[Extracted data entries]
################

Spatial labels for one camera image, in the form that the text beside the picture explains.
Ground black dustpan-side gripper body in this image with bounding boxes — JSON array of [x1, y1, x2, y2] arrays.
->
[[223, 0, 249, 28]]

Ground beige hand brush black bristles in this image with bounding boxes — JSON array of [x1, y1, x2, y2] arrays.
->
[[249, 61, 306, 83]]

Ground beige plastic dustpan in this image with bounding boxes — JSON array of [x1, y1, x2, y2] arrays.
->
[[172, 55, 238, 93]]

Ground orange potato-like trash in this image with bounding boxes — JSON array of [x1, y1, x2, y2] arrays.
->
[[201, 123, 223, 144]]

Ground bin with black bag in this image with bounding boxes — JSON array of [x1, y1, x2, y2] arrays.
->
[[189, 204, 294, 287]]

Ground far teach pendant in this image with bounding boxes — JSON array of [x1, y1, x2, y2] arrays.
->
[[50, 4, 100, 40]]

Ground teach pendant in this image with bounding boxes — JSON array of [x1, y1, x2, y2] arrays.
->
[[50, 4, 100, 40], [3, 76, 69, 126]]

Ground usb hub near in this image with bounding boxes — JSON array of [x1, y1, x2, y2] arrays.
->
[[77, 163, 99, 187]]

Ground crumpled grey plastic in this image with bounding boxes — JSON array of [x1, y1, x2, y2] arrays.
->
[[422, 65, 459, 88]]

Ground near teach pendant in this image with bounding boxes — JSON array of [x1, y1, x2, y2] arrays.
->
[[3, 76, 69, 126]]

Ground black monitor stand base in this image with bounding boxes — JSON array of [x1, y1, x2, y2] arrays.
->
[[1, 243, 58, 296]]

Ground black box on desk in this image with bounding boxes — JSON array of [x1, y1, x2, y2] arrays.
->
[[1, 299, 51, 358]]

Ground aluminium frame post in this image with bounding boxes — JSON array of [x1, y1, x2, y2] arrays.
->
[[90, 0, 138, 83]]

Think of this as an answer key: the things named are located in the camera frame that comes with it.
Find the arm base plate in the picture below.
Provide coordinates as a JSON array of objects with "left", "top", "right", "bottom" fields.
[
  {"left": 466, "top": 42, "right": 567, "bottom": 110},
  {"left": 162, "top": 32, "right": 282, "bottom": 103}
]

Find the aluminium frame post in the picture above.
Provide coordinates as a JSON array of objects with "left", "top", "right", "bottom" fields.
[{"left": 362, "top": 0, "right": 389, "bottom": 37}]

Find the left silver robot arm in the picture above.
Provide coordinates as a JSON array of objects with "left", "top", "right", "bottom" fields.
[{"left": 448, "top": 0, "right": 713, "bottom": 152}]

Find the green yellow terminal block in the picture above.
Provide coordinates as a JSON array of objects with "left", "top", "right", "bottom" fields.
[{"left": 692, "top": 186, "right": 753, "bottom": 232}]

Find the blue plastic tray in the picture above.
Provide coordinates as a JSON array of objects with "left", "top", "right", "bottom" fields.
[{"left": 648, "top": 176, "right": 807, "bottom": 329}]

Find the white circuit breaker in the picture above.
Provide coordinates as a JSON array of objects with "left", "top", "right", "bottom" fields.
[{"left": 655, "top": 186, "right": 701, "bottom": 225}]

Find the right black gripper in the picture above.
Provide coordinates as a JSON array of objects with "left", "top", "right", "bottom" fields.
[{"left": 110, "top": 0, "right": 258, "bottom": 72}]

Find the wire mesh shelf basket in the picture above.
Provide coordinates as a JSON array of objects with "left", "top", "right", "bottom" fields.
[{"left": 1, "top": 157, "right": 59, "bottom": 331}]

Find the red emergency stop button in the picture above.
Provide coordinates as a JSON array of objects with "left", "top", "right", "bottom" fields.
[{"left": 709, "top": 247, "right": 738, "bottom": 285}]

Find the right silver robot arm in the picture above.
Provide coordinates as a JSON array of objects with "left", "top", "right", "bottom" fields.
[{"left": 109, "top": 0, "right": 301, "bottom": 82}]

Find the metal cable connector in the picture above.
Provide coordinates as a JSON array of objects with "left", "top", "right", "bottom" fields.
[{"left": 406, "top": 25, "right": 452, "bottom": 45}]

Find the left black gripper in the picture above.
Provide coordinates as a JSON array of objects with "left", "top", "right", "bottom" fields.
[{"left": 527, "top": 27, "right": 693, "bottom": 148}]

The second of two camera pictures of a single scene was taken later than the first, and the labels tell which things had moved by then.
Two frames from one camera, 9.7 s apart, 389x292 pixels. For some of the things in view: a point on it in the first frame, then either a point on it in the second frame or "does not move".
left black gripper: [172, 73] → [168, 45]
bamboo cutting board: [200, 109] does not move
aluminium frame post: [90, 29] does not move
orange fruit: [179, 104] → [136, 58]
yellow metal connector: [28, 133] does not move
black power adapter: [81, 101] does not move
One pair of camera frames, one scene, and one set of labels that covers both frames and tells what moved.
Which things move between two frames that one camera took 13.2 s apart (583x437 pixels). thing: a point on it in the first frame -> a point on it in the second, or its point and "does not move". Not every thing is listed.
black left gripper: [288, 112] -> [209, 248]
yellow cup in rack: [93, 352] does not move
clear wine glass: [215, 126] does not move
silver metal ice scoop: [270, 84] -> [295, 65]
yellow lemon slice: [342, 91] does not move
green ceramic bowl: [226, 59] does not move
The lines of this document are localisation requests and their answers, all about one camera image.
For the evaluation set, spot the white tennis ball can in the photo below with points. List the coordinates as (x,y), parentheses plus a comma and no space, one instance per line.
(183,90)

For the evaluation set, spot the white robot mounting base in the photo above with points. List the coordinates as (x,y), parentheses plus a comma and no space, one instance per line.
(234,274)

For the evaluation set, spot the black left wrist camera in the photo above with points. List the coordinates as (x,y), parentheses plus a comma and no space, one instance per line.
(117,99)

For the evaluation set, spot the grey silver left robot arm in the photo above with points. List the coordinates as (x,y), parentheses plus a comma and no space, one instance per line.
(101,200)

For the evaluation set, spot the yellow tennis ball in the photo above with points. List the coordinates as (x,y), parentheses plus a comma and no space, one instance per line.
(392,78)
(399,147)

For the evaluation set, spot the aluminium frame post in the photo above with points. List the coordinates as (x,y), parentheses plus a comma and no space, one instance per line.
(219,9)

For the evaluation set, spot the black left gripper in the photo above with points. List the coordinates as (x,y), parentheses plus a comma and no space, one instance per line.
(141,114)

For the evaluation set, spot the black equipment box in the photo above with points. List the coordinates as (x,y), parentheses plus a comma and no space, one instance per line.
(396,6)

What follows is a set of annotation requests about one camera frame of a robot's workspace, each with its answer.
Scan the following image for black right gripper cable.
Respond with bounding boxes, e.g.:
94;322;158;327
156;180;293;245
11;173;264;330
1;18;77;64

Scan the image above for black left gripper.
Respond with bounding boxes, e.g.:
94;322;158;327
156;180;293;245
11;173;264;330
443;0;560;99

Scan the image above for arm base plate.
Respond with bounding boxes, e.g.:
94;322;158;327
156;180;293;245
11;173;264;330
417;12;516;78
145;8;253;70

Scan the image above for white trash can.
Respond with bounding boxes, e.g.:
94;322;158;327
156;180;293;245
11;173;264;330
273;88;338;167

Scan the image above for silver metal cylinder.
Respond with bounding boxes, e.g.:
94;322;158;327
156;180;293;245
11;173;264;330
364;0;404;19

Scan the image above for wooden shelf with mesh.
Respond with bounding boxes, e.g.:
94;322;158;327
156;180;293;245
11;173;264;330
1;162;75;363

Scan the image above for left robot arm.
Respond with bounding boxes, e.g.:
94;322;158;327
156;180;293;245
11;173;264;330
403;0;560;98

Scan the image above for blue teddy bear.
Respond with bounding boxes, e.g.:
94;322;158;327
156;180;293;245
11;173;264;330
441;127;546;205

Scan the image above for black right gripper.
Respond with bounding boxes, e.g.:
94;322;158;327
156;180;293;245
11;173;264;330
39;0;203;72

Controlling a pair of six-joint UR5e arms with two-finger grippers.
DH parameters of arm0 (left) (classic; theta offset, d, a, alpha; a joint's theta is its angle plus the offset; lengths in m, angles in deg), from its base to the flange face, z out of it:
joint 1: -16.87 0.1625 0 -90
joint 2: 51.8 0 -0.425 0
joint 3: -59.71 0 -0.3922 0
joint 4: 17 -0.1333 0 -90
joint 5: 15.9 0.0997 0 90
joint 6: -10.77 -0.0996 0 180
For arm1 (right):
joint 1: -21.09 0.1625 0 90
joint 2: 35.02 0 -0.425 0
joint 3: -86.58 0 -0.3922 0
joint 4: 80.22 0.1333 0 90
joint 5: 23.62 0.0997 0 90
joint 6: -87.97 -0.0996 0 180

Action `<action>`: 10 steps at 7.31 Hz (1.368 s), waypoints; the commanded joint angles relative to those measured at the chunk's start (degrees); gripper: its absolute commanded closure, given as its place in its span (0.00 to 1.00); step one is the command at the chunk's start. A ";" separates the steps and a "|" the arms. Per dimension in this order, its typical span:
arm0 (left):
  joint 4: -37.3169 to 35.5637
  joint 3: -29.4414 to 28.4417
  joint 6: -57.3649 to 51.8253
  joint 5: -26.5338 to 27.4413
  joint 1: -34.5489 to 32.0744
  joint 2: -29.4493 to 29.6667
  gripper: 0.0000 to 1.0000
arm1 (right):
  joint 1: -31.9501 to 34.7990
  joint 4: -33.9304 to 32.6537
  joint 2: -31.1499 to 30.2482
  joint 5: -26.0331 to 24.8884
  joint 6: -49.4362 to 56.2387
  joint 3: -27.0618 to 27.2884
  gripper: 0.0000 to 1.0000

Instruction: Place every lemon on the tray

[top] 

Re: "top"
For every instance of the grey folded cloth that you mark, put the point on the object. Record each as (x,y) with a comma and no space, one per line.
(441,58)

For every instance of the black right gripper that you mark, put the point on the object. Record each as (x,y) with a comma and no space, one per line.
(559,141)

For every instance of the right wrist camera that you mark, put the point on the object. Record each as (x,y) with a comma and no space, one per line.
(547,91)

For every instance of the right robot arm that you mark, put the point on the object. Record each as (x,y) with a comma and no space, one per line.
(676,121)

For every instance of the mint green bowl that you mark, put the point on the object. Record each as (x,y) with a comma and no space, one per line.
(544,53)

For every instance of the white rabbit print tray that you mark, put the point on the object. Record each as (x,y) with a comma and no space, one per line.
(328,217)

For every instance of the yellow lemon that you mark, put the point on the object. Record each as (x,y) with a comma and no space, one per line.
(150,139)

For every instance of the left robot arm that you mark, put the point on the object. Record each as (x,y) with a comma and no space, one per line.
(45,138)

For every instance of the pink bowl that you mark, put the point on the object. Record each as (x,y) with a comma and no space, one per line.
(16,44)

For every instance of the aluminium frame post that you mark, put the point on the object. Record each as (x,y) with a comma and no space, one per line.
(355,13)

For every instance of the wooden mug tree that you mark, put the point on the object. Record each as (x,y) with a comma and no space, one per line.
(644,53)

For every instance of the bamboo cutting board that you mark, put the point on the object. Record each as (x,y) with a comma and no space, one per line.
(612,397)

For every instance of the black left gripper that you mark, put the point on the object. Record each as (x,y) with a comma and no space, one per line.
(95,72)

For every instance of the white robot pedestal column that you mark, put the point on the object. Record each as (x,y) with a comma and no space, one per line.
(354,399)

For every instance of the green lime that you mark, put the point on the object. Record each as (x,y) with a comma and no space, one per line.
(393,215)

################

#### TO DO
All that should be written out is the stretch of lines above between the one holding "The second of" and the one holding "left black gripper: [172, 73] → [168, 45]", inclusive, exactly as given.

#### SOLUTION TO THIS TASK
The second of two camera pictures of a single scene was taken later than the first, and the labels tell which things had moved by then.
Two frames from one camera, 9.7 s apart, 389x292 pixels. For some of the things in view: a point on it in the first frame, then either a point on it in the second frame or "does not move".
left black gripper: [172, 73] → [168, 45]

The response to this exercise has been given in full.